→ Prompt:
Go through the material and pull out every line with the string "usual" in it.

┄┄┄┄┄┄┄┄┄┄

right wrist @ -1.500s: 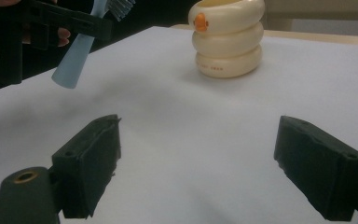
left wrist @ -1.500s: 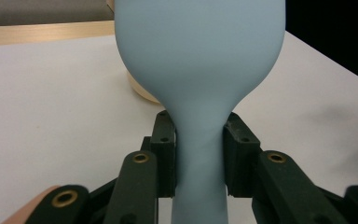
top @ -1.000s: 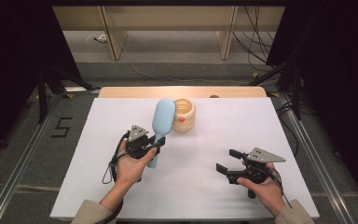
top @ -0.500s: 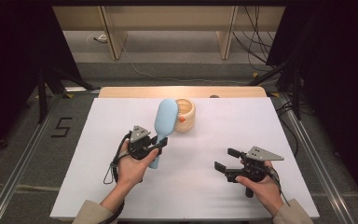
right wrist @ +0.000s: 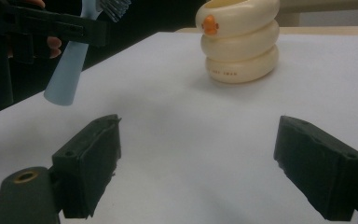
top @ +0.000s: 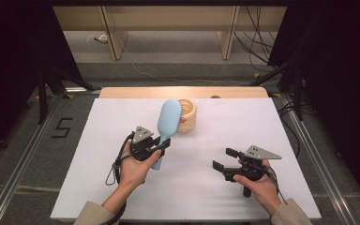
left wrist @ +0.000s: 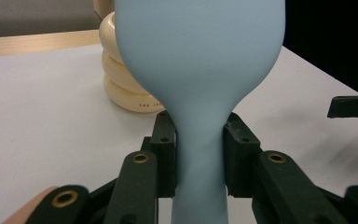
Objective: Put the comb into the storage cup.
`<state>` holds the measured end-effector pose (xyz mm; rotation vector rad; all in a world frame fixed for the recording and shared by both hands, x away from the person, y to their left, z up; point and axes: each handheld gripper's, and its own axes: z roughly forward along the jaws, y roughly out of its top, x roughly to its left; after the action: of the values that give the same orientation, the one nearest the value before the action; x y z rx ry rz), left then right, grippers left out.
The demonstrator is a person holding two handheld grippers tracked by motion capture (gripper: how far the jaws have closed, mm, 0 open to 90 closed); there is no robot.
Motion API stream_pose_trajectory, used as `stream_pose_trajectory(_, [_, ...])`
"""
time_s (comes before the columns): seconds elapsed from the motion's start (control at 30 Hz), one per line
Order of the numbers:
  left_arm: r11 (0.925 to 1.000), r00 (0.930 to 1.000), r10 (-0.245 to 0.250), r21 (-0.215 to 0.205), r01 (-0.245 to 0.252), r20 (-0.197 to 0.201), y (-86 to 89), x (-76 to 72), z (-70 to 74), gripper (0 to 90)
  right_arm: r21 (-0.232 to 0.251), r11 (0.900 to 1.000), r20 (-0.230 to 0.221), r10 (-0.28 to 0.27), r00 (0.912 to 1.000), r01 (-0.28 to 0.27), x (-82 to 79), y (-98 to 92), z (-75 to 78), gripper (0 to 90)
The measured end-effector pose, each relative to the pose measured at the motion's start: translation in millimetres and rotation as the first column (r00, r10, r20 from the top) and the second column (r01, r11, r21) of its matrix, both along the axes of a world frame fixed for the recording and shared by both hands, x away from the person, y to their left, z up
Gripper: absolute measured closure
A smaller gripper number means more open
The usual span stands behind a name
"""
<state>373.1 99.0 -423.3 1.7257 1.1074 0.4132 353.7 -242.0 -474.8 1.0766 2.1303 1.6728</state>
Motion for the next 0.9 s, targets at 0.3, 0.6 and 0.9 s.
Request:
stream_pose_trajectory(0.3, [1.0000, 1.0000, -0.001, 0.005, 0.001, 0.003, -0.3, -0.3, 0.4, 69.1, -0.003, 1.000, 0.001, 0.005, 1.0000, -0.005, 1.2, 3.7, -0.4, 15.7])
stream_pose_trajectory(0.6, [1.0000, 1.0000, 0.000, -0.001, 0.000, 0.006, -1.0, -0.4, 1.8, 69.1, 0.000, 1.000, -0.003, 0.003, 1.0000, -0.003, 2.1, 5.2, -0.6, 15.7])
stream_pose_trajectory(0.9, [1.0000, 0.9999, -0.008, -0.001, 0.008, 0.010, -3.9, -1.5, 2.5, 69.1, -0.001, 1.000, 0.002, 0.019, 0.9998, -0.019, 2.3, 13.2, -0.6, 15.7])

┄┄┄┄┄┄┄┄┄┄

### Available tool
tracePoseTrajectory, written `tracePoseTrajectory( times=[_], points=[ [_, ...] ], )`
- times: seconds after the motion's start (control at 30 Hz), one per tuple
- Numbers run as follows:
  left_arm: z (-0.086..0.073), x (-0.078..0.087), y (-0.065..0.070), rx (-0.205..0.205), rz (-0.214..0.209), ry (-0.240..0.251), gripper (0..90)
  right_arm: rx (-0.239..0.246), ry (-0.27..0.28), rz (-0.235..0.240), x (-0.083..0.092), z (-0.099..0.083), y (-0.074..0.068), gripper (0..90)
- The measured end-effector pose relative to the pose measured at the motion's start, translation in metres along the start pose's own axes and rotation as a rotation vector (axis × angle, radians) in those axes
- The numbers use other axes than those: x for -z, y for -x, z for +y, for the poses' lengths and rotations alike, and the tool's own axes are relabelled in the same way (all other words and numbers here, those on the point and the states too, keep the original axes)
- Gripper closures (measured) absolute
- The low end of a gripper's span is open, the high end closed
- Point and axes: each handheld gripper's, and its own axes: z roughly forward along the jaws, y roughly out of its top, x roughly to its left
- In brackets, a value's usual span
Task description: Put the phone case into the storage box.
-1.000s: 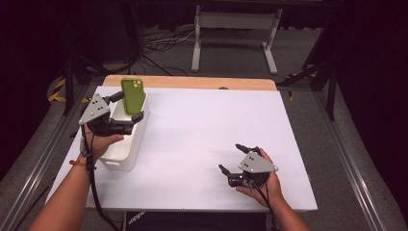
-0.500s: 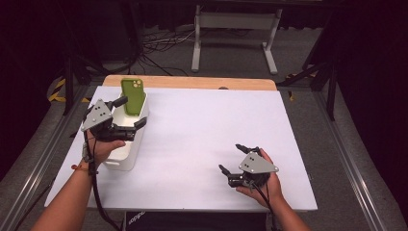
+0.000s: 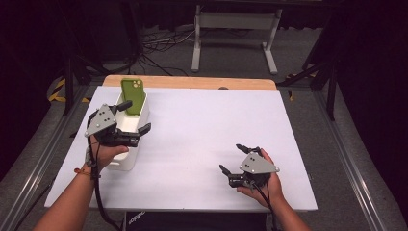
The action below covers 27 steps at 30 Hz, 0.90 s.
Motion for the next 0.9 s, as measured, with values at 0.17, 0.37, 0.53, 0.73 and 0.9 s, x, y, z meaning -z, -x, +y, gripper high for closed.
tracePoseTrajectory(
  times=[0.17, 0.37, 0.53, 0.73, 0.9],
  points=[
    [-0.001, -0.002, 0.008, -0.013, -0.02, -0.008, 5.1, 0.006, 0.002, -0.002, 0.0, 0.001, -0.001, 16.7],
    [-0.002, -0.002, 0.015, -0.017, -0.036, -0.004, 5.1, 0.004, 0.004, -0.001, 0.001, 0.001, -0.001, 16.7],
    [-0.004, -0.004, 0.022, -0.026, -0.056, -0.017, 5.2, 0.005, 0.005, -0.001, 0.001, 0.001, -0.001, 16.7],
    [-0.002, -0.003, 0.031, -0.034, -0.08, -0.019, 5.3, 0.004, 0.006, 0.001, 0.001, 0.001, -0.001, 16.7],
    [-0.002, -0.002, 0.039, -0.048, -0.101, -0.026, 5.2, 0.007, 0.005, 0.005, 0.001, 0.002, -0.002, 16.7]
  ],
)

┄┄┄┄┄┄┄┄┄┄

→ Answer to this exercise:
The usual span stands behind a name
- In brackets, a value's usual span

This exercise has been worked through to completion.